Compress audio and video

High-quality digitized audio requires a large amount of disk space. Attempts to reduce file sizes using standard cabinets do not yield significant gains due to the specificity of the audio data. However, it is possible to achieve a fairly significant level of compression of the audio information using special methods based on the analysis of the data structure and subsequent compression with some loss.
The real possibility of sound processing comparable in quality to existing analog examples appeared only in the late 1980s. In 1988, the International Organization for Standardization (ISO) formed the MPEG (Moving Pictures Expert Group) committee, whose main task is develop coding standards for moving images, sound and their combination. During the ten years of its existence, the committee has developed a series of norms on this subject. As a result, when summarizing extensive research in this area, several specific formats were recommended for storing data, differing in the quality of the results and the data flow.
Currently, there are three most common video storage standards: MPEG-1, MPEG-2, and MPEG-4. Within the first two formats, there are also formats for storing audio information: Layer-1, Layer-2 and Layer-3. These three audio formats are defined for MPEG-1 and minor extensions are used in MPEG-2. The three formats are similar to each other, but use different levels of compression and complexity compensation. Layer-1 is the simplest, it does not require significant compression costs, but it also provides a negligible compression ratio. Layer-3 level: the most time consuming and provides the best compression. Recently, this format has gained immense popularity. It is often called MP3. This name is associated with the extension of the audio files stored in this format.
Founded idea, in which all lossy audio signal compression methods – ignore the subtle details of the original sound, which are outside of that perceived by the human ear. Here several points can be highlighted.
Noise level. Sound compression is based on a simple fact: if a person is next to a loud siren, it is unlikely that he will hear the conversation of the people who are nearby. Also, this happens not because a person pays close attention to a loud sound, but to a greater extent because the human ear actually misses out sounds that are in the same frequency range as a louder sound. This effect is called masking, it changes with the difference in volume and frequency of the sound.
The second point is the division of the audio frequency band into subbands, each of which is further processed separately. The encoding program extracts the loudest sounds from each band and uses this information to determine an acceptable noise level for that band. The best encoding programs also take into account the influence of adjacent bands. A very loud sound in one band can affect the masking effect and nearby bands.
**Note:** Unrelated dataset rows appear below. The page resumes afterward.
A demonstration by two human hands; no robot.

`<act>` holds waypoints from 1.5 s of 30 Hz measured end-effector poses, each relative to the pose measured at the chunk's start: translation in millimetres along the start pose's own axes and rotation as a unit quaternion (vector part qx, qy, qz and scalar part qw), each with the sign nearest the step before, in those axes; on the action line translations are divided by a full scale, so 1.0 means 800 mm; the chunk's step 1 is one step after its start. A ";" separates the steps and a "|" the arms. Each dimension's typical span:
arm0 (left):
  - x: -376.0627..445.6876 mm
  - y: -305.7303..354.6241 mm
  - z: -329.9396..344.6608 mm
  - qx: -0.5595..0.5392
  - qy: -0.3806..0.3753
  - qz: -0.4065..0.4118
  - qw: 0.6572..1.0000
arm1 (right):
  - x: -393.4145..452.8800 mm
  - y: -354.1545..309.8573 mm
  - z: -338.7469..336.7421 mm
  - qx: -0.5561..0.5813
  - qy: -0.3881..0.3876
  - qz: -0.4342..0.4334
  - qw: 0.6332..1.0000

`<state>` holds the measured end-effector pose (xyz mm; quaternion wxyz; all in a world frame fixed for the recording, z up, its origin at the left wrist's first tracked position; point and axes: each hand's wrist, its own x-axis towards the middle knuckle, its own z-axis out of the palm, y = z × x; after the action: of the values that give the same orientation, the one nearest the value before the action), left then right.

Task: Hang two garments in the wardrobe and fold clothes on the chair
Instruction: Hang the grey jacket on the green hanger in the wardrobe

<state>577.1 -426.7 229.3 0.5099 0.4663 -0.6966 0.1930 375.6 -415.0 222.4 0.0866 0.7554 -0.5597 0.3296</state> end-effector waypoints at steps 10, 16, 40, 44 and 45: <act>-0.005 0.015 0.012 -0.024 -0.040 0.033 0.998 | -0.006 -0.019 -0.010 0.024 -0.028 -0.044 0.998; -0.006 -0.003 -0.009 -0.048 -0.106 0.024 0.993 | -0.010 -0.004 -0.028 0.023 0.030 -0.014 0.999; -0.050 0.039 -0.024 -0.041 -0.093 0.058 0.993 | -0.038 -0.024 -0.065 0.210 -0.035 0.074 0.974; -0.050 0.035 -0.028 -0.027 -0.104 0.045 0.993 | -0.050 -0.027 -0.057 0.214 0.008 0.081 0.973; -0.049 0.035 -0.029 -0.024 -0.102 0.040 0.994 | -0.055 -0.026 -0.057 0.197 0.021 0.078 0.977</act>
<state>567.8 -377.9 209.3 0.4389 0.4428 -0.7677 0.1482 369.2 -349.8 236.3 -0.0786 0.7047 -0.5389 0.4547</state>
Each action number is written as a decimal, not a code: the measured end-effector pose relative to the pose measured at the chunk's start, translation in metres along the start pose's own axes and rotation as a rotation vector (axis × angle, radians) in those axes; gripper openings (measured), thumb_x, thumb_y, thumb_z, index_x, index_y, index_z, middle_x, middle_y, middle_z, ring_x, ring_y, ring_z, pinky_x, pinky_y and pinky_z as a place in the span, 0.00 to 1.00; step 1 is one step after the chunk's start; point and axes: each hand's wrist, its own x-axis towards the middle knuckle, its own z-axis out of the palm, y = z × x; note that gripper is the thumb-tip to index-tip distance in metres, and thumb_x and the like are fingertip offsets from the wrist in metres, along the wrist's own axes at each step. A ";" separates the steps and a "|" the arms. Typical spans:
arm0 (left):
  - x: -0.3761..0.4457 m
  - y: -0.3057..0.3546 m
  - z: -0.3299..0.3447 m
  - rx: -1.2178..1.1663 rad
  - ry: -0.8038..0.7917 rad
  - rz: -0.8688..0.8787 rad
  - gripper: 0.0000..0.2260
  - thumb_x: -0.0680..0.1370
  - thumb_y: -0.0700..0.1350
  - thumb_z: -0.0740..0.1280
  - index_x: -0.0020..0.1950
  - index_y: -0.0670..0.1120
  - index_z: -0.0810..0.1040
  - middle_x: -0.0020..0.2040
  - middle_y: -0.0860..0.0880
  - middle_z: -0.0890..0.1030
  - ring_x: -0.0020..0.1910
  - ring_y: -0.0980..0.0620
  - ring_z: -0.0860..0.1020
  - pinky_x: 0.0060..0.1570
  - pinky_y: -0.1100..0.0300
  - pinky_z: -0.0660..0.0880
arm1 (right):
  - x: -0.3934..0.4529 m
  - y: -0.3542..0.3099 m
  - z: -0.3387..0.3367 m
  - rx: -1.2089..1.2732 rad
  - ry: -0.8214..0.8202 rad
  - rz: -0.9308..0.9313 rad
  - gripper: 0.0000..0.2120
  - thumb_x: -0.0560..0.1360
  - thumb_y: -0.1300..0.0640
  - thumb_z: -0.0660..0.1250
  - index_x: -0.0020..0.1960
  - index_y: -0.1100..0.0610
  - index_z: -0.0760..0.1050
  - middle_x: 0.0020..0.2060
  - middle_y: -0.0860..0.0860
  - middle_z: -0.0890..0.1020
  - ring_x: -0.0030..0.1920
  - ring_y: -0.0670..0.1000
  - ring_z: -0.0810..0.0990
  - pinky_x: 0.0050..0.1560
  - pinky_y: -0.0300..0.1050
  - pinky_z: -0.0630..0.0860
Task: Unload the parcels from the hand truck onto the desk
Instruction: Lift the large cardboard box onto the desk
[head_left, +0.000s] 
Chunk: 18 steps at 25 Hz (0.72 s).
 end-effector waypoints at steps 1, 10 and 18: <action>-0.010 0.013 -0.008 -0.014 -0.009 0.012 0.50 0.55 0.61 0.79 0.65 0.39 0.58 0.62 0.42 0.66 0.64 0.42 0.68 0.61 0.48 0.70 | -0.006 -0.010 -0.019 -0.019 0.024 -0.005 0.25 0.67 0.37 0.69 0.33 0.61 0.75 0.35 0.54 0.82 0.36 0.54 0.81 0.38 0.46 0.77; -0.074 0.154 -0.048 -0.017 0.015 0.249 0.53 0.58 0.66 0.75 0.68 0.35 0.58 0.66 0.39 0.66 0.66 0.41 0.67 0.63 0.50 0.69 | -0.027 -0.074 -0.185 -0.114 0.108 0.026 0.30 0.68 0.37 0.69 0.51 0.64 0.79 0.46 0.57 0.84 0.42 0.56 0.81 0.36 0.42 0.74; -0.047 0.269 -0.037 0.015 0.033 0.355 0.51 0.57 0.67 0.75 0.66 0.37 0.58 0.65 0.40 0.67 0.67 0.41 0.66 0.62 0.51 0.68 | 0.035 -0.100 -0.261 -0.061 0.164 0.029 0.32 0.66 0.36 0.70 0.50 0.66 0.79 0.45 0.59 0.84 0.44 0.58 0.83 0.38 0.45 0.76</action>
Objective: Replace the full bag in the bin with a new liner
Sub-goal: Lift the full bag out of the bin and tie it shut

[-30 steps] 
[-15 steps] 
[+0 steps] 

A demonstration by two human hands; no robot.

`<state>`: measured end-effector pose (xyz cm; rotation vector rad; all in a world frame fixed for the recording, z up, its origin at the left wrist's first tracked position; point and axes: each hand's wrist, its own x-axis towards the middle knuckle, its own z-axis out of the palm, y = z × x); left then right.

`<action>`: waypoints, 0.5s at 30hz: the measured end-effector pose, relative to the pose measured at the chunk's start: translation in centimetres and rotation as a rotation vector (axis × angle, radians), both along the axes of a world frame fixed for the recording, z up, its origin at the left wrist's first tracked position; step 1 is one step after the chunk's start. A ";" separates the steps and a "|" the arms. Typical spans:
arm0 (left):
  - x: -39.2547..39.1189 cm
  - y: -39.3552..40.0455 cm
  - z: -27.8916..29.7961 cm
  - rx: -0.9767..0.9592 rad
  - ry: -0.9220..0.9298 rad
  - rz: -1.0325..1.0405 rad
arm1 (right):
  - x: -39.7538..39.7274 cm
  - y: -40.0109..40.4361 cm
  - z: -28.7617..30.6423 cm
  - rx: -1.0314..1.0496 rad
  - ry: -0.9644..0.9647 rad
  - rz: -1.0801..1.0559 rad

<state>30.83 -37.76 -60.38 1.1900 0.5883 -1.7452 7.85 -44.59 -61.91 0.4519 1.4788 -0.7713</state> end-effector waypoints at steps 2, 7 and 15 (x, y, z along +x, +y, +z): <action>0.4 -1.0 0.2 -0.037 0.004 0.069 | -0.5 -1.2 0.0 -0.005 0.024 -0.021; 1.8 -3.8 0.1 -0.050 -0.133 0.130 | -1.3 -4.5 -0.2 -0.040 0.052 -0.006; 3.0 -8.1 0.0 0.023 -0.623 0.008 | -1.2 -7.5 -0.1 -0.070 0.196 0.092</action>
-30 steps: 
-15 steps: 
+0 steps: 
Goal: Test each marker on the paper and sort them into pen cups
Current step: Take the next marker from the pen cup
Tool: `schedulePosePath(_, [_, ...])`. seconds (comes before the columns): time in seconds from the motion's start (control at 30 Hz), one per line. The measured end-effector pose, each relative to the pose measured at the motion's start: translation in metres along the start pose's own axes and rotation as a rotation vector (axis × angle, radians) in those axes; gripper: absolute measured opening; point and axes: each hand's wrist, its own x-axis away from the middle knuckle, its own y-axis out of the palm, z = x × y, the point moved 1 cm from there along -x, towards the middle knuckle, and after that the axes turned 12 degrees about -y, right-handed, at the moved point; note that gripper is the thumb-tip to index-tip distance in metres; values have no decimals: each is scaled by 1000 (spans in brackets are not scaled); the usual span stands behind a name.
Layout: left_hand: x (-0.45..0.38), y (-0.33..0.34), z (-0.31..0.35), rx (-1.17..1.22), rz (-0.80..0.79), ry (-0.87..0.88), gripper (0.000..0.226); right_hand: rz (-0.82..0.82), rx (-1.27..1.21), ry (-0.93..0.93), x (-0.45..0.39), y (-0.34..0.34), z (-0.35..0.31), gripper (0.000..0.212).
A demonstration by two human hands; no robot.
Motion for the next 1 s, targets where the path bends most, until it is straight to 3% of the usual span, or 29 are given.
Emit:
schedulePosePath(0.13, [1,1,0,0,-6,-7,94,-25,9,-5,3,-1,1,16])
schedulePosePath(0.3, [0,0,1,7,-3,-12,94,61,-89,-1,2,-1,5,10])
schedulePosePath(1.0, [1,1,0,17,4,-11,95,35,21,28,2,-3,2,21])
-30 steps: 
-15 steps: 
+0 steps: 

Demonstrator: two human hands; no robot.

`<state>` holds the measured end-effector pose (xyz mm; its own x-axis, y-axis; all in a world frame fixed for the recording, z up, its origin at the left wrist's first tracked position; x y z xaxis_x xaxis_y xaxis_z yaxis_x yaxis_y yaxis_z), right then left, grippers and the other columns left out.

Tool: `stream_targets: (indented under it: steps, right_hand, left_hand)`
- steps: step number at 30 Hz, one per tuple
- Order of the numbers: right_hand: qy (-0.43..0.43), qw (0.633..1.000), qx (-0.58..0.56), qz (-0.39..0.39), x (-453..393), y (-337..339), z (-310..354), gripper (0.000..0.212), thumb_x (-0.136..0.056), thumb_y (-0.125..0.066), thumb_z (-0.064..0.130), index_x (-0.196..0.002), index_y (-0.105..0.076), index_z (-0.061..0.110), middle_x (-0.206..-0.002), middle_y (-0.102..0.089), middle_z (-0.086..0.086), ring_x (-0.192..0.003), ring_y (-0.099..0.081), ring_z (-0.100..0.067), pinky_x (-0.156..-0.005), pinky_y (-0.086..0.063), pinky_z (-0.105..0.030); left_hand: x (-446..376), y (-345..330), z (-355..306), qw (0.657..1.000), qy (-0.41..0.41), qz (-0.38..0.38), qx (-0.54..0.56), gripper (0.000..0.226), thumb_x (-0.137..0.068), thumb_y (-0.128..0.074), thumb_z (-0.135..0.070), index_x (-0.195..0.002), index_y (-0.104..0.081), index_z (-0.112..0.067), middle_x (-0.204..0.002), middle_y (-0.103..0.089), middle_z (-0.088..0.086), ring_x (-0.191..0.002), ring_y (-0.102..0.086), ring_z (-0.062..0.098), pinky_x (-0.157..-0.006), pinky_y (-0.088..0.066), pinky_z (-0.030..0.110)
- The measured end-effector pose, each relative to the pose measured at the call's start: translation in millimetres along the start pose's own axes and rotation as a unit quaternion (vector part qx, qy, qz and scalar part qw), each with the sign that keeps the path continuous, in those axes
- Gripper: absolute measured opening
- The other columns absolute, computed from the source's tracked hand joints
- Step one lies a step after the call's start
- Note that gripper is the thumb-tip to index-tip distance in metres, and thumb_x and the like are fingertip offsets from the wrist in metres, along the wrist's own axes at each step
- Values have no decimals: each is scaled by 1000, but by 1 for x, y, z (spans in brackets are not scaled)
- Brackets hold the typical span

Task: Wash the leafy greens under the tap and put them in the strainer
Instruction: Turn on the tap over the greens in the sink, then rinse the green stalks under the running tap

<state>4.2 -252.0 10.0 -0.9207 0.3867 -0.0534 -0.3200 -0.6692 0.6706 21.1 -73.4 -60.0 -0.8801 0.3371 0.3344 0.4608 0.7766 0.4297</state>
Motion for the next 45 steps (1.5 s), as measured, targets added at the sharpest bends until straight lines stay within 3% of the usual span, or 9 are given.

Another point of coding is the use of a psychoacoustic model based on the peculiarities of human perception of sound. Compression The use of this model is based on the removal of obviously inaudible frequencies with a more careful preservation of sounds that are clearly distinguishable by the human ear. Unfortunately, there can be no exact mathematical formulas here. Human perception of sound is a complex process that is not fully understood, so the choice of compression methods is based on analyzing listening and comparing compressed sounds differently by teams of experts. But here there are practically unlimited possibilities in the field of improving psychoacoustic models. Most of the existing algorithms to encode the human voice are based on the high predictability of said signal; Universal MPEG compression algorithms have tried to apply this technique with variable success.